Strogue had shown in very early days the quick force of his genius by running away from school, and defying pursuit, and beginning earnest life in a wherry. "You are picking up the lingoes very smart," he said, as we churned the muddy waters; "but I can't stand affectation, George, and I won't have the old Ark called the Argo. Besides, she never came here in her life; she drew a deal too much water. She went to pieces on Ararat, I tell you, and Satan took her upper deck and put it on top of Elbruz. Why? Why, that people might go against the Bible, as they are only too glad to get an excuse to do. And he put about a story that she grounded upon Elbruz, which she could not have done from the shape of it. No, no. Holy Writ is what I stick to, and as long as I do that, the Lord will always stick to me. I won't hear another word about it."

However, though he would not have the Argo even mentioned, he made no objection to the golden fleece; in fact he confirmed it, having seen some gold in the upper waters of the Rion; and as for Medea, when I told him all her story, her treachery, incantations, murder of her brother and even her own babes, he became quite excited, and vowed that she must have come to life again as the Princess Marva. Upon that I begged him to tell me all he knew about that extraordinary lady, for I had never understood from her brother's description that her nature was particularly fierce and unforgiving, though she certainly behaved in a cold and distant manner, when she informed him that his wife was gone. But that might arise from nothing more than the sense of the wrong she herself had received through her faithless husband Rakhan. And would a ruthless woman feel such emotion at the casualty to another person's child?

"Not knowing, can't say," the Captain answered in his favourite short style; "but you must remember that I have not heard that story as he told it. And another thing, he was not there to see it; for he was far away settling that other fellow's hash,—and his own too by being in such a blessed hurry. But I have got a very shrewd suspicion, my boy; you will laugh at it, I dare say, and there certainly are some things that pretty nearly knock it on the head. What do you say to this? Suppose it was her own child that was killed, and that she contrived to change them, fearing that she would never have another, and so would lose her position altogether. For among those Ossets, as I have been told, the childless wife of the chief must eat humble-pie at every corner, and is apt to be superseded after six or seven years. And she might have other motives too for getting Imar's heir into her possession."

"The idea is ingenious, but most improbable," I replied after thinking for a moment. "Not that she could not have done it, for there was no one to observe her, except her own nurse, whom she could easily silence. But her own conduct now proves that it cannot have been so. Shows that she had not gone for that game, I mean. They may be a lawless lot, everybody says so; but even your Medea would never send a man to marry his own sister."
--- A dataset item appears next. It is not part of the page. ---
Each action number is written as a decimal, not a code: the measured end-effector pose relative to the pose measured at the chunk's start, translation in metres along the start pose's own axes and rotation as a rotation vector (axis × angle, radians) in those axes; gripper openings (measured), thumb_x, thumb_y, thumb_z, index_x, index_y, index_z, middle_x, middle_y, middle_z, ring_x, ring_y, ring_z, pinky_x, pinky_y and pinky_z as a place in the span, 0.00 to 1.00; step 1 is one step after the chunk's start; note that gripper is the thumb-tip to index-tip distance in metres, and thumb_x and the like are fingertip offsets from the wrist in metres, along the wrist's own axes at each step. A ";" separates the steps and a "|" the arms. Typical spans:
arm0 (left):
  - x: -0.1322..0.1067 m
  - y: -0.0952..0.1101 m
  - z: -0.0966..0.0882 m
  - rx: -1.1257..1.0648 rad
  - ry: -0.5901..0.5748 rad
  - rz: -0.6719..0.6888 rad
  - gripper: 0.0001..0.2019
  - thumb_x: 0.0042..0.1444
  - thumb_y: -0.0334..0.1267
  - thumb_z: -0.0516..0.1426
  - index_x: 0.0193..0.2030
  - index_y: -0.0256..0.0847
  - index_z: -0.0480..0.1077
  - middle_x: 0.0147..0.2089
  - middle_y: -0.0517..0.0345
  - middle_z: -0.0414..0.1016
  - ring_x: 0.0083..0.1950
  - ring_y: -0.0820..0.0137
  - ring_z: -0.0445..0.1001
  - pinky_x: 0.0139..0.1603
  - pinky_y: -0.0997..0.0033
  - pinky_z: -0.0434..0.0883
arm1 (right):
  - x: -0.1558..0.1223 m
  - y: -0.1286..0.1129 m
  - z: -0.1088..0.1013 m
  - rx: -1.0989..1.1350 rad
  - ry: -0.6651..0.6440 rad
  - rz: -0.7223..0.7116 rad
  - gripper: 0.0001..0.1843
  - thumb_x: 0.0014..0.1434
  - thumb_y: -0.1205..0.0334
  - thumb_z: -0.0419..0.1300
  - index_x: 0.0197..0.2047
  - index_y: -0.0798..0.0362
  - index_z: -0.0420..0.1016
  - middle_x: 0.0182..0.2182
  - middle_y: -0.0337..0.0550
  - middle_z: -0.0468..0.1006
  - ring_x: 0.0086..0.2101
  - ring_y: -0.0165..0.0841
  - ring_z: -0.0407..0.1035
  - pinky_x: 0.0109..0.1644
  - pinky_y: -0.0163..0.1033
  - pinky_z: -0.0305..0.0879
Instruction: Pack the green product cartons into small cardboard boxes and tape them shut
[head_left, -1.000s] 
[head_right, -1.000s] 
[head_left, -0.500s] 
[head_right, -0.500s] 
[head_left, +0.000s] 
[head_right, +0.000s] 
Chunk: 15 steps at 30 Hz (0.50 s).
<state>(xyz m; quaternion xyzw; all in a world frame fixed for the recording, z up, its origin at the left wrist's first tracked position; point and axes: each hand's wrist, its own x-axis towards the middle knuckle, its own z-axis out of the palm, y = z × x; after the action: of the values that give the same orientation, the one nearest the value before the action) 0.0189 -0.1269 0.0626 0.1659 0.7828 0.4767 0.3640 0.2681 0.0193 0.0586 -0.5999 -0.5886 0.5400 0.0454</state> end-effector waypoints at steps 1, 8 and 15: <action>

"I hope not. It is too horrible to think of. Though it might be part of her hideous scheme for revenge. I tell you, Cranleigh, it is but a very stale thing to say, that a woman of the lowest depth of woman's wickedness is as far beneath any man's deepest pitch, as a good woman is above his highest stretch. I don't go by what they tell you in the books. I have seen a big lot of men and women—civilized as they call themselves, and savage; the latter on the whole more trustworthy; and you know that I never dogmatise. Only a fool does that: and though I am an ass very often, especially when I yield to my feelings about right and wrong, you can't call me altogether a fool—now can you?"

"Captain Strogue," I answered warmly, perceiving that he asked for it, "fools are always numerous enough. But if you are one, I wish that they were universal." And in saying this I was no hypocrite.

"There is not such a thing as a wise man now," he proceeded, after one quick glance, which showed that he liked my testimony. "We don't want them. They would never suit the age; and so the Lord abstains from sending them. The two or three last, who pretended to come, spent all their energy in scolding, which shows that they were not the proper stuff. But about this Medea—is that all you have got to say, to show that she is not trying on this little game?"

"No. I have a much stronger argument than that. No one could imagine for a moment that Sûr Imar, the most benevolent man on earth, could be the father of a hateful, spiteful, low-minded scoundrel, such as Hafer is."

"You have put it fairly. No one would imagine it; and therefore it is the very thing that may be true. I am not a scholar; but such things have been, and will be again, while the world endures. From bodily likeness you may reason more than from the greater things you cannot see. I have never seen Imar close at hand; but they are both tall, strong men, straight, well-built, and active. Imar is fair you say, and Hafer dark. That proves nothing."